Data records START
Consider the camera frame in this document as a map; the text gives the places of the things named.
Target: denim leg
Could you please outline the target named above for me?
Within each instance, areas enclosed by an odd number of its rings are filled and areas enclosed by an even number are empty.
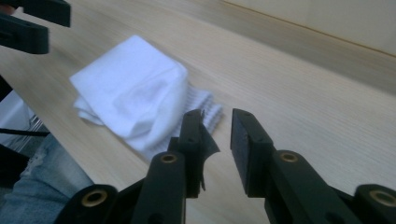
[[[92,181],[49,135],[5,196],[0,223],[53,223],[65,204]]]

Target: light wood surface
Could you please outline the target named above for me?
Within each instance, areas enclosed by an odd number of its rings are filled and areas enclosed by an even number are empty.
[[[277,149],[305,156],[347,193],[396,189],[396,59],[216,0],[69,0],[70,29],[50,28],[50,54],[0,47],[0,73],[96,183],[123,189],[148,165],[109,130],[78,118],[69,77],[131,35],[185,64],[190,83],[224,107],[205,164],[207,191],[187,223],[268,223],[248,199],[229,149],[232,108],[253,113]]]

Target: wood grain
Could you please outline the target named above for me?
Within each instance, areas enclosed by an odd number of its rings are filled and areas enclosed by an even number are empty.
[[[70,0],[70,29],[50,28],[50,54],[0,48],[0,73],[96,183],[123,189],[148,165],[108,129],[79,119],[69,77],[131,35],[185,64],[224,115],[221,152],[187,223],[268,223],[242,190],[229,149],[232,108],[252,112],[278,149],[305,156],[332,186],[396,189],[396,59],[213,0]]]

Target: black cable
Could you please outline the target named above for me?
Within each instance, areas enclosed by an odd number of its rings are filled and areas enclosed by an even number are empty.
[[[0,133],[15,134],[15,135],[25,135],[25,136],[36,136],[36,137],[46,137],[50,133],[47,132],[30,132],[30,131],[20,131],[12,129],[0,128]]]

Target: white towel
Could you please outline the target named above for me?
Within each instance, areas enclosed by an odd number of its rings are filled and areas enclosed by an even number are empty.
[[[165,151],[185,112],[204,109],[212,132],[221,106],[189,87],[186,68],[139,36],[132,36],[70,78],[78,115],[125,140],[147,160]]]

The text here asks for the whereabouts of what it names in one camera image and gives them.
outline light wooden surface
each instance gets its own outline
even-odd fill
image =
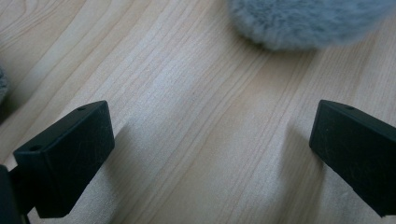
[[[395,33],[272,53],[225,0],[1,0],[0,159],[107,100],[116,148],[70,215],[33,223],[395,223],[308,146],[320,99],[396,125]]]

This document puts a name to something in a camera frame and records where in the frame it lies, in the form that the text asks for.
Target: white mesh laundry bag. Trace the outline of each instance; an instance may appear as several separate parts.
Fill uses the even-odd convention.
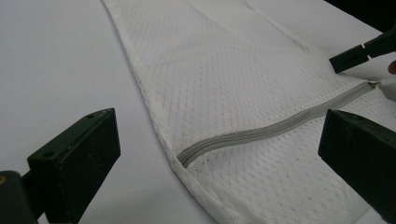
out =
[[[353,223],[369,205],[318,156],[328,108],[396,105],[244,0],[104,0],[176,175],[220,223]]]

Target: zipper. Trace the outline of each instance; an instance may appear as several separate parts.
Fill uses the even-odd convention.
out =
[[[381,81],[363,82],[323,104],[307,108],[273,125],[260,129],[224,134],[198,142],[178,154],[177,159],[185,168],[187,168],[190,163],[208,151],[264,140],[286,133],[300,127],[311,119],[325,116],[328,109],[340,109],[363,94],[379,88],[381,85]]]

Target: hand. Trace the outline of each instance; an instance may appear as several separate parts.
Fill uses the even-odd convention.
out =
[[[391,64],[388,66],[388,71],[389,71],[391,74],[396,75],[396,61],[394,61],[393,63],[391,63]]]

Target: white table surface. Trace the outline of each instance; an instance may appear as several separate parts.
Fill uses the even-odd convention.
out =
[[[319,0],[253,2],[329,57],[379,34]],[[386,77],[394,59],[346,73]],[[396,96],[390,88],[387,95]],[[121,157],[80,223],[216,223],[171,170],[102,3],[0,0],[0,170],[25,174],[30,154],[109,107],[117,113]],[[45,216],[39,222],[47,223]],[[358,223],[384,222],[371,210]]]

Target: white fabric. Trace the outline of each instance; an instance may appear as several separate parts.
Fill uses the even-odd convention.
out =
[[[323,118],[211,151],[187,169],[176,158],[207,138],[280,122],[363,80],[337,76],[321,52],[248,1],[104,2],[175,173],[217,221],[348,223],[366,211],[318,159]],[[373,111],[367,117],[396,130],[394,107],[381,92],[357,102],[346,110]]]

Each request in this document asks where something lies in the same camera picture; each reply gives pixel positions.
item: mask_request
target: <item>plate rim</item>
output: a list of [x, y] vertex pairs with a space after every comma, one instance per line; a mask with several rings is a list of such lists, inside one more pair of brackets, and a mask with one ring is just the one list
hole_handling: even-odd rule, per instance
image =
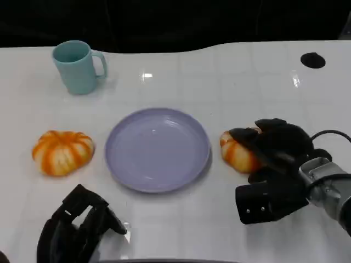
[[[112, 134], [114, 133], [114, 131], [120, 126], [120, 125], [123, 125], [124, 122], [126, 122], [127, 120], [129, 120], [130, 118], [134, 117], [135, 115], [138, 115], [140, 113], [143, 113], [143, 112], [147, 112], [147, 111], [153, 111], [153, 110], [158, 110], [158, 111], [173, 111], [175, 113], [178, 113], [178, 114], [181, 114], [181, 115], [185, 115], [187, 116], [188, 118], [190, 118], [193, 122], [195, 122], [202, 130], [202, 132], [204, 133], [205, 135], [205, 138], [204, 140], [206, 141], [205, 144], [206, 144], [206, 158], [205, 158], [205, 161], [203, 162], [203, 164], [201, 165], [201, 169], [199, 169], [199, 171], [197, 171], [195, 176], [193, 176], [190, 180], [188, 180], [186, 183], [182, 183], [182, 184], [177, 184], [175, 187], [171, 187], [171, 188], [168, 188], [168, 189], [164, 189], [164, 190], [148, 190], [148, 189], [144, 189], [142, 187], [132, 187], [130, 186], [129, 184], [123, 182], [123, 180], [121, 180], [114, 172], [113, 172], [113, 169], [111, 168], [111, 165], [108, 161], [108, 158], [107, 158], [107, 145], [109, 143], [109, 141], [111, 140], [112, 138]], [[176, 110], [176, 109], [173, 109], [173, 108], [167, 108], [167, 107], [151, 107], [151, 108], [144, 108], [144, 109], [141, 109], [141, 110], [137, 110], [137, 111], [134, 111], [132, 112], [131, 114], [125, 116], [124, 118], [122, 118], [111, 130], [111, 132], [109, 133], [109, 136], [107, 137], [107, 140], [106, 140], [106, 143], [105, 143], [105, 148], [104, 148], [104, 155], [105, 155], [105, 163], [107, 164], [107, 167], [109, 169], [109, 172], [112, 176], [112, 178], [119, 184], [131, 189], [131, 190], [135, 190], [135, 191], [139, 191], [139, 192], [143, 192], [143, 193], [166, 193], [166, 192], [171, 192], [171, 191], [175, 191], [175, 190], [178, 190], [188, 184], [190, 184], [191, 182], [193, 182], [196, 178], [198, 178], [201, 173], [205, 170], [205, 168], [207, 167], [207, 163], [208, 163], [208, 160], [210, 159], [210, 155], [211, 155], [211, 143], [210, 143], [210, 140], [208, 138], [208, 135], [204, 129], [204, 127], [201, 125], [201, 123], [195, 119], [193, 116], [191, 116], [190, 114], [188, 113], [185, 113], [181, 110]]]

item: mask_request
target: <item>robotic arm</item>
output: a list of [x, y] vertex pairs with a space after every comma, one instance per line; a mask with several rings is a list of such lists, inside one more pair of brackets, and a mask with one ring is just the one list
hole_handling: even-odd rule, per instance
[[276, 221], [313, 203], [324, 208], [351, 236], [351, 175], [332, 161], [323, 149], [315, 149], [313, 137], [281, 119], [256, 121], [251, 128], [230, 131], [234, 140], [251, 150], [265, 165], [249, 176], [250, 185], [236, 188], [236, 206], [244, 224]]

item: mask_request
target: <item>teal mug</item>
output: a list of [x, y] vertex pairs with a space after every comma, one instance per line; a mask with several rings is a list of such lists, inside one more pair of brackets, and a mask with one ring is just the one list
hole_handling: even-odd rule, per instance
[[[88, 94], [97, 87], [97, 79], [107, 76], [104, 55], [101, 52], [92, 51], [90, 46], [83, 41], [73, 40], [61, 43], [54, 48], [52, 56], [61, 79], [71, 94]], [[103, 75], [97, 76], [93, 56], [101, 59], [104, 68]]]

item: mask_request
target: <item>black hole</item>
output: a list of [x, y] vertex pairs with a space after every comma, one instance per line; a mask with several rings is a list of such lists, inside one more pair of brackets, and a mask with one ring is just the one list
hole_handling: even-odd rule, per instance
[[316, 52], [312, 52], [303, 54], [301, 63], [310, 68], [322, 68], [325, 66], [325, 59]]

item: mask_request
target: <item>table surface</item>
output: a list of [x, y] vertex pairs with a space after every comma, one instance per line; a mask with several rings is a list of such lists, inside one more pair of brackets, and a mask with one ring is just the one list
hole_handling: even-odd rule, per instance
[[[232, 43], [187, 53], [105, 53], [109, 77], [85, 96], [66, 91], [52, 63], [52, 49], [0, 49], [0, 250], [12, 263], [36, 262], [45, 221], [77, 184], [100, 194], [117, 216], [131, 223], [130, 244], [109, 233], [102, 259], [351, 261], [351, 238], [312, 205], [278, 222], [243, 225], [235, 187], [247, 180], [222, 161], [219, 147], [223, 131], [253, 126], [260, 118], [286, 119], [310, 135], [323, 129], [351, 134], [351, 42]], [[322, 55], [326, 66], [303, 66], [300, 57], [307, 52]], [[133, 192], [112, 179], [104, 160], [107, 136], [123, 117], [146, 107], [180, 109], [201, 122], [213, 152], [206, 176], [164, 195]], [[50, 129], [90, 135], [96, 143], [92, 161], [67, 178], [42, 176], [31, 148]], [[324, 135], [315, 143], [351, 171], [351, 145], [344, 138]]]

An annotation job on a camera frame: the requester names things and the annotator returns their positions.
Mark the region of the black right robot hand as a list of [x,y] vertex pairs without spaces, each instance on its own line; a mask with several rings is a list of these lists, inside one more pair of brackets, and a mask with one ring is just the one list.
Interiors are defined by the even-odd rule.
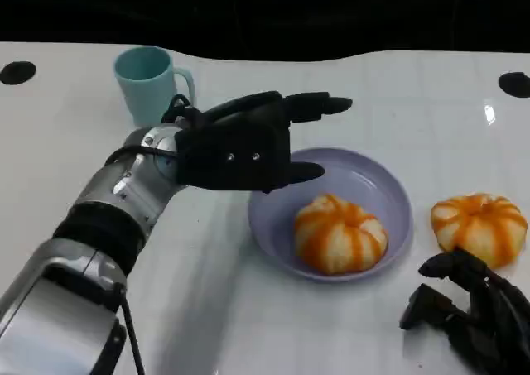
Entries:
[[423,323],[443,331],[452,348],[483,374],[529,373],[529,300],[484,261],[461,248],[437,254],[418,269],[449,278],[470,293],[470,308],[422,283],[410,296],[400,328]]

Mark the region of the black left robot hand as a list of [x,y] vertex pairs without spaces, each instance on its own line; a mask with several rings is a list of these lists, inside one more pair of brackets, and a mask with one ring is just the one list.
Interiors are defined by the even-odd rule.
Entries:
[[276,91],[235,99],[195,118],[176,134],[176,182],[207,190],[270,192],[317,179],[324,168],[295,162],[290,126],[342,113],[348,98],[327,92],[282,96]]

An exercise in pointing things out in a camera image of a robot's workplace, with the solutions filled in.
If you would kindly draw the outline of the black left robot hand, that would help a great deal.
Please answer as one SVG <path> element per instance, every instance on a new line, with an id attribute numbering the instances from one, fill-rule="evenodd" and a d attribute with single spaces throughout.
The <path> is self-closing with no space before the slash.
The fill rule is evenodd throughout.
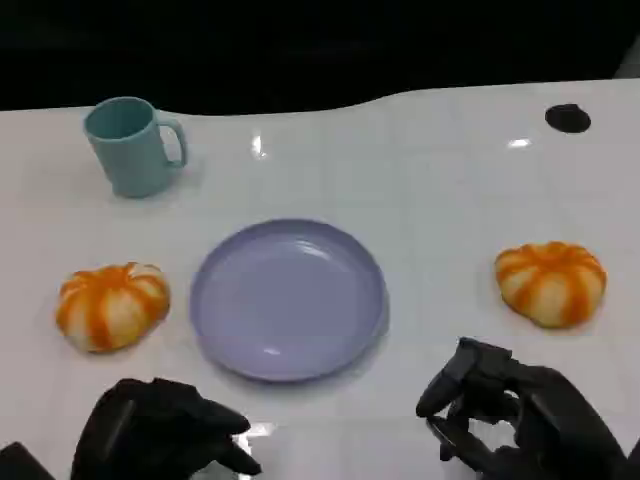
<path id="1" fill-rule="evenodd" d="M 79 438 L 73 479 L 189 479 L 212 463 L 249 476 L 261 465 L 234 441 L 242 414 L 189 384 L 125 378 L 102 394 Z"/>

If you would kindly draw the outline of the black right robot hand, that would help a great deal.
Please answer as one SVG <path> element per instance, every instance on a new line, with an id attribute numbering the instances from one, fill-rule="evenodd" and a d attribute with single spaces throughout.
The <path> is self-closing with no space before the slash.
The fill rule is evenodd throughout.
<path id="1" fill-rule="evenodd" d="M 635 479 L 635 459 L 559 371 L 462 337 L 416 414 L 482 479 Z"/>

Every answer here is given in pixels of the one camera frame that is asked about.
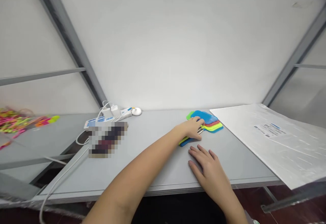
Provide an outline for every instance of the blue sponge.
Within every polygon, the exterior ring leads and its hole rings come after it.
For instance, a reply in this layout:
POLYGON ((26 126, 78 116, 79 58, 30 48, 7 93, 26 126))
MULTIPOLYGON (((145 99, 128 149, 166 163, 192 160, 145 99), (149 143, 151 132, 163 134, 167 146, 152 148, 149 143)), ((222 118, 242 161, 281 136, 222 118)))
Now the blue sponge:
POLYGON ((200 110, 196 110, 192 115, 191 117, 195 117, 195 116, 199 116, 201 119, 204 119, 205 121, 205 124, 211 124, 215 121, 218 120, 217 117, 207 113, 207 112, 204 112, 204 111, 200 111, 200 110))

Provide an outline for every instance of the hand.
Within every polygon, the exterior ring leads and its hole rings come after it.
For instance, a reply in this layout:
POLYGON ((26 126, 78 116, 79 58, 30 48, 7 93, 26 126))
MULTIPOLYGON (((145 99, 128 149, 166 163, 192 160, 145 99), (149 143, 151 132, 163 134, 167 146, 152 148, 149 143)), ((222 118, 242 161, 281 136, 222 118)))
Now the hand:
POLYGON ((189 166, 205 192, 222 208, 222 205, 227 202, 226 199, 234 194, 230 181, 216 154, 211 150, 207 152, 200 145, 197 145, 197 147, 199 150, 191 146, 189 154, 202 166, 203 173, 200 172, 193 161, 188 162, 189 166))
POLYGON ((201 135, 198 134, 198 128, 200 125, 205 124, 205 121, 199 116, 190 118, 188 121, 185 121, 175 127, 176 130, 180 131, 183 137, 187 136, 189 138, 195 138, 201 140, 201 135))

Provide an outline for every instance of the gray metal bar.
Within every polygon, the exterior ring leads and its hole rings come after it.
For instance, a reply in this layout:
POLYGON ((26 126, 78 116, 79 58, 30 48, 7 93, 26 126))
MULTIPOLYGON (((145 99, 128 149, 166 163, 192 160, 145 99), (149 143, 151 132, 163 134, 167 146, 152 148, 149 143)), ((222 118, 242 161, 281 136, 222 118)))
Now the gray metal bar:
POLYGON ((310 68, 310 69, 326 69, 326 66, 316 65, 316 64, 295 64, 294 67, 310 68))
POLYGON ((306 32, 305 36, 293 52, 292 56, 284 66, 280 75, 274 82, 273 86, 267 93, 265 99, 263 100, 263 104, 266 106, 270 106, 273 102, 274 98, 277 96, 279 91, 285 85, 285 83, 289 80, 289 78, 294 74, 297 68, 294 67, 295 64, 301 63, 305 58, 306 54, 309 52, 311 47, 314 45, 320 34, 326 27, 326 5, 322 8, 320 13, 317 15, 316 19, 306 32))
POLYGON ((320 182, 317 186, 311 187, 302 193, 277 201, 270 205, 262 205, 261 209, 264 213, 270 213, 275 210, 283 209, 292 205, 296 205, 307 200, 323 196, 326 194, 326 184, 320 182))
POLYGON ((40 1, 76 66, 85 67, 86 72, 81 76, 98 106, 102 107, 102 101, 107 98, 61 0, 40 1))
MULTIPOLYGON (((58 156, 52 156, 51 158, 55 160, 67 160, 75 156, 75 154, 63 154, 58 156)), ((52 160, 48 160, 46 158, 38 158, 33 160, 25 160, 25 161, 16 161, 12 163, 6 163, 6 164, 0 164, 0 170, 6 170, 6 169, 12 169, 22 166, 28 166, 28 165, 36 165, 46 162, 53 162, 52 160)))
POLYGON ((277 198, 275 198, 274 194, 272 194, 272 192, 269 190, 268 187, 263 187, 264 190, 266 191, 266 193, 271 197, 271 199, 275 202, 277 202, 277 198))
POLYGON ((9 201, 29 200, 34 197, 40 188, 0 173, 0 198, 9 201))
POLYGON ((45 72, 45 73, 38 73, 38 74, 31 74, 31 75, 25 75, 25 76, 14 76, 14 77, 7 77, 7 78, 1 78, 0 79, 0 86, 25 82, 25 81, 31 81, 31 80, 38 80, 53 76, 59 76, 59 75, 66 75, 76 72, 82 72, 85 71, 85 68, 75 68, 75 69, 68 69, 68 70, 60 70, 60 71, 53 71, 53 72, 45 72))

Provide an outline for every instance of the white wall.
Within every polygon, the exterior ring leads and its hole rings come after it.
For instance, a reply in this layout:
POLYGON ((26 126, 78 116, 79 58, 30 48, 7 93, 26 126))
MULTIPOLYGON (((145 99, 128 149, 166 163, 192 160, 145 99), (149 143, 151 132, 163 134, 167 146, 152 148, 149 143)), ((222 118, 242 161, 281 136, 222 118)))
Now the white wall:
POLYGON ((151 110, 261 102, 326 0, 62 1, 106 96, 151 110))
MULTIPOLYGON (((326 31, 302 63, 326 65, 326 31)), ((326 128, 326 70, 298 69, 270 108, 291 119, 326 128)))
MULTIPOLYGON (((0 0, 0 78, 75 68, 39 0, 0 0)), ((98 111, 79 74, 0 87, 0 107, 36 114, 98 111)))

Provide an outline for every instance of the colorful sponge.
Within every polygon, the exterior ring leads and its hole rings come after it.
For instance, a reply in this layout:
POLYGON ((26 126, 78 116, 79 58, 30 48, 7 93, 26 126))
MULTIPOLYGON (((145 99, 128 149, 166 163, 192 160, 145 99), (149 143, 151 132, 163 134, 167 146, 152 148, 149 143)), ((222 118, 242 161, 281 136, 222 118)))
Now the colorful sponge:
MULTIPOLYGON (((204 111, 200 111, 200 110, 191 111, 186 118, 187 120, 189 120, 190 118, 193 118, 195 116, 199 116, 201 119, 204 119, 205 125, 201 125, 200 127, 205 131, 209 131, 210 133, 215 133, 223 129, 223 124, 218 120, 217 117, 210 115, 209 113, 204 111)), ((179 146, 180 147, 185 146, 187 143, 191 141, 191 139, 192 138, 184 137, 179 142, 179 146)))
POLYGON ((209 113, 200 110, 196 110, 195 112, 193 112, 190 117, 195 116, 199 116, 201 119, 204 119, 205 124, 211 124, 215 121, 218 121, 218 118, 216 116, 210 115, 209 113))

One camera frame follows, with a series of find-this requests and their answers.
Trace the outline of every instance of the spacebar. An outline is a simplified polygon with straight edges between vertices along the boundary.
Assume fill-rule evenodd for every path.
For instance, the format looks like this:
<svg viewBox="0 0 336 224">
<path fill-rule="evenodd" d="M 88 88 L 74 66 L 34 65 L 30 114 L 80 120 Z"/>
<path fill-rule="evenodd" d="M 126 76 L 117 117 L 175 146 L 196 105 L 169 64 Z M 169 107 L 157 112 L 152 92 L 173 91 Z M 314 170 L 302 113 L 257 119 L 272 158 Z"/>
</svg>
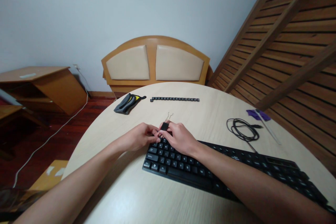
Data records END
▶ Exercise directions
Where a line in the records above contains the string "these", copy that line.

▶ Response to this task
Mark the region of the black right robot hand as a list of [x,y] vertex pairs without spaces, each instance on its own line; a mask with several rings is a list of these lists, inside one more pair of brackets, and a mask with one ring is just the one list.
Mark the region of the black left robot hand as a list of [x,y] vertex pairs without spaces, each instance on its own line; a mask with several rings is a list of these lists, inside one more pair of brackets, and a mask with one ring is just the one list.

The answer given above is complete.